何処までもやせたくて(33)続・S先輩の嘘


一瞬、耳を疑った。
お付き合いを断ったのは私からだったはずなのに。
これって、どういうこと?

「あのさ、私の友達がS先輩の友達と付き合ってるじゃない。
で、いろいろ聞いたんだけど、なんか、大変だったみたいだよー」
「大変、って?」
「自分からアタックしてきたくせに、いざ付き合いが始まると、
デートも二の次で、ダイエットにハマリまくりで」
「あれって、もう、ダイエットなんてレベルじゃないでしょ」
「うん。

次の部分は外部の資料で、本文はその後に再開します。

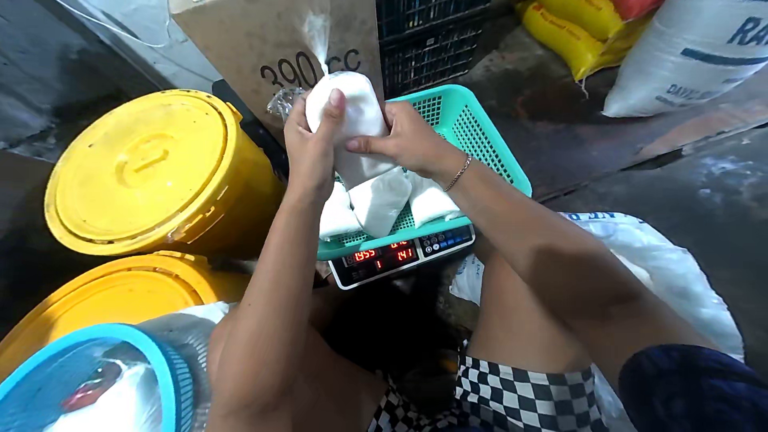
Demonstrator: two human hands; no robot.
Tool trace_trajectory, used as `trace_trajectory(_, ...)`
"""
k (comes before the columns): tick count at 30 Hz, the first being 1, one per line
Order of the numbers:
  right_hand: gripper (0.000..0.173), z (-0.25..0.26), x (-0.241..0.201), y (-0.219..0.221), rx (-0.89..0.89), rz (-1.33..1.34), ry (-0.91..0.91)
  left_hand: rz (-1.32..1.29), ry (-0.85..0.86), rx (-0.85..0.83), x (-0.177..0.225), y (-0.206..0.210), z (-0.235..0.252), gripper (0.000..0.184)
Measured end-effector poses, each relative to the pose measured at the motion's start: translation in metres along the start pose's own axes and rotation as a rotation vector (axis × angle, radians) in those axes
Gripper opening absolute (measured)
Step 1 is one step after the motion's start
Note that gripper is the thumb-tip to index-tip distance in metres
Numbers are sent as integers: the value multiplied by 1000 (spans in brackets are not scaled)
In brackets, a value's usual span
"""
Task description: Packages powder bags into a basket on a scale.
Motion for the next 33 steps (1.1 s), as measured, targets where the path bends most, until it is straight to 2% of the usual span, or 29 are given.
trace_trajectory(1, 31, 0, -1, -1, 29, -14, -23, 16, -41, -58, 1, 1, 0, 37)
trace_trajectory(3, 27, 0, -1, -2, 32, 16, -36, 27, -70, -88, 3, 3, 0, 33)
trace_trajectory(6, 30, 2, 3, 1, -90, 122, 16, 37, -6, 24, 2, 3, -3, 16)
trace_trajectory(9, 44, -1, 4, 10, -182, 135, 88, 15, 46, 122, 2, -4, -5, 12)
trace_trajectory(12, 35, -4, -3, 11, -156, 58, 96, 20, 78, 196, 3, -8, -3, 13)
trace_trajectory(13, 31, -5, -5, 10, -154, 41, 110, 19, 77, 218, 2, -8, -2, 19)
trace_trajectory(15, 28, -7, -7, 6, -176, 19, 153, 60, -22, 172, -5, -8, 1, 45)
trace_trajectory(17, 32, -12, -2, -4, -194, 48, 206, 182, -282, -59, -12, -8, 1, 70)
trace_trajectory(18, 37, -14, 5, -12, -181, 85, 226, 239, -401, -174, -16, -12, 0, 76)
trace_trajectory(19, 40, -14, 13, -22, -165, 107, 252, 326, -457, -195, -18, -21, 1, 76)
trace_trajectory(20, 42, -16, 21, -31, -174, 100, 288, 436, -464, -123, -18, -37, 2, 71)
trace_trajectory(22, 43, -25, 27, -46, -243, -51, 393, 663, -420, 132, -17, -76, 3, 57)
trace_trajectory(24, 39, -40, 23, -55, -385, -298, 542, 762, -430, 253, -20, -105, 1, 72)
trace_trajectory(26, 32, -52, 31, -61, -519, -479, 644, 782, -430, 308, -24, -114, -1, 82)
trace_trajectory(28, 38, -52, 47, -72, -513, -594, 669, 810, -414, 268, -23, -103, 3, 81)
trace_trajectory(30, 48, -44, 56, -81, -418, -650, 618, 839, -496, 146, -32, -82, 9, 84)
trace_trajectory(32, 49, -36, 54, -77, -372, -645, 555, 867, -605, 36, -54, -68, 12, 88)
trace_trajectory(33, 48, -33, 53, -72, -376, -626, 519, 882, -615, -4, -65, -63, 14, 84)
Point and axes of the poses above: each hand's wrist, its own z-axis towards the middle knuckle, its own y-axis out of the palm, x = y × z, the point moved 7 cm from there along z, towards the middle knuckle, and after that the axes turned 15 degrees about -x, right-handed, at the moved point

だから、先輩も心配して、ちゃんと食べるように言ったらしいんだけど。
全然、聞く耳持たない感じで、逆ギレするんだって。
最後はもう、先輩も疲れ果てて、逃げ出したみたいだよ。
頼むから、別れさせてくれ、って」

半分以上、事実とは違ってた。
たしかに、ダイエットのことでは先輩を振り回したかもしれないけど、
自分からアタックしたり、逆ギレした覚えはないし、
これ以上振り回したくなくて、私から終わりにしたんだもの。

いったい、どうして、そんな嘘をつくんだろ・・・

「先輩が言うには、今までいろんな子とつきあったけど、
あんな変な子、初めてだって」
「モテるんだから、何もあんな子とつきあわなくてもよかったのにねー」

ふと、気づいた。
先輩にとって、相手から別れを切り出されることなんて、滅多にないことじゃないか、と。
それも、私みたいな子から。
たぶん、私は先輩のプライドをズタズタにしちゃったんだ。
それで、まわりの人に嘘をついたんじゃないのかな・・・

そんな想像をするうち、やりきれない思いがこみあげてくる。
そして、涙も。
すすり泣きの音が聞こえないよう、嗚咽を我慢しながら、
この合宿が終わったら、絶対にサークルをやめる、って決めた。

人間関係って、なんでこんなに面倒なんだろ・・・

やっぱり、こんな嘘だらけな世界とは訣別して、ダイエットに専念しよう。
頑張れば頑張っただけ、結果が出るダイエットの世界は、
もっとシンプルで、私を裏切ったりしないから。

「そろそろ、出よっかー」
「うん、そっだね。
で、売店行ってアイス食べよー」
「さっき、あんなにボリュームたっぷりの夕食食べたのに。
絶対、太っちゃうよー」
「いいのいいの。
ガリ子みたいになるより、好きなもの食べて太ったほうが、全然、幸せだもん」
「だよねー。
うん、私も何か、デザート食べるとすっかぁ(笑)」

まるで、私に言い聞かせでもするようなやりとりを残し、お風呂から上がる気配の彼女たち。
もちろん、私が近くにいることを知ってたら、
偽善的なきれいごとしか言わないんだろうけど。

でも、あの人たちのほうが幸せだとは、全然思えない。
陰でこそこそ、人の悪口言って、食欲もコントロールできずに。
そんなだらしない人たちより、私のほうが、絶対、幸せだ。

彼女たちの気配が脱衣場からも消えるのを確認して、立ち上がろうとしたら、
あっ・・・
一瞬、立ちくらみがして、転びそうになった。
そのとき、変な足の着き方をしたせいで、かかとに激痛が・・・

でも、大丈夫。この程度は慣れっこだから。
湯船の外で、夜風に当たってればすぐに治るはず。
そうだ、気分が治まったら、もうしばらく半身浴していこう。

あの人たちみたいにならないよう、もっともっと頑張らなきゃ。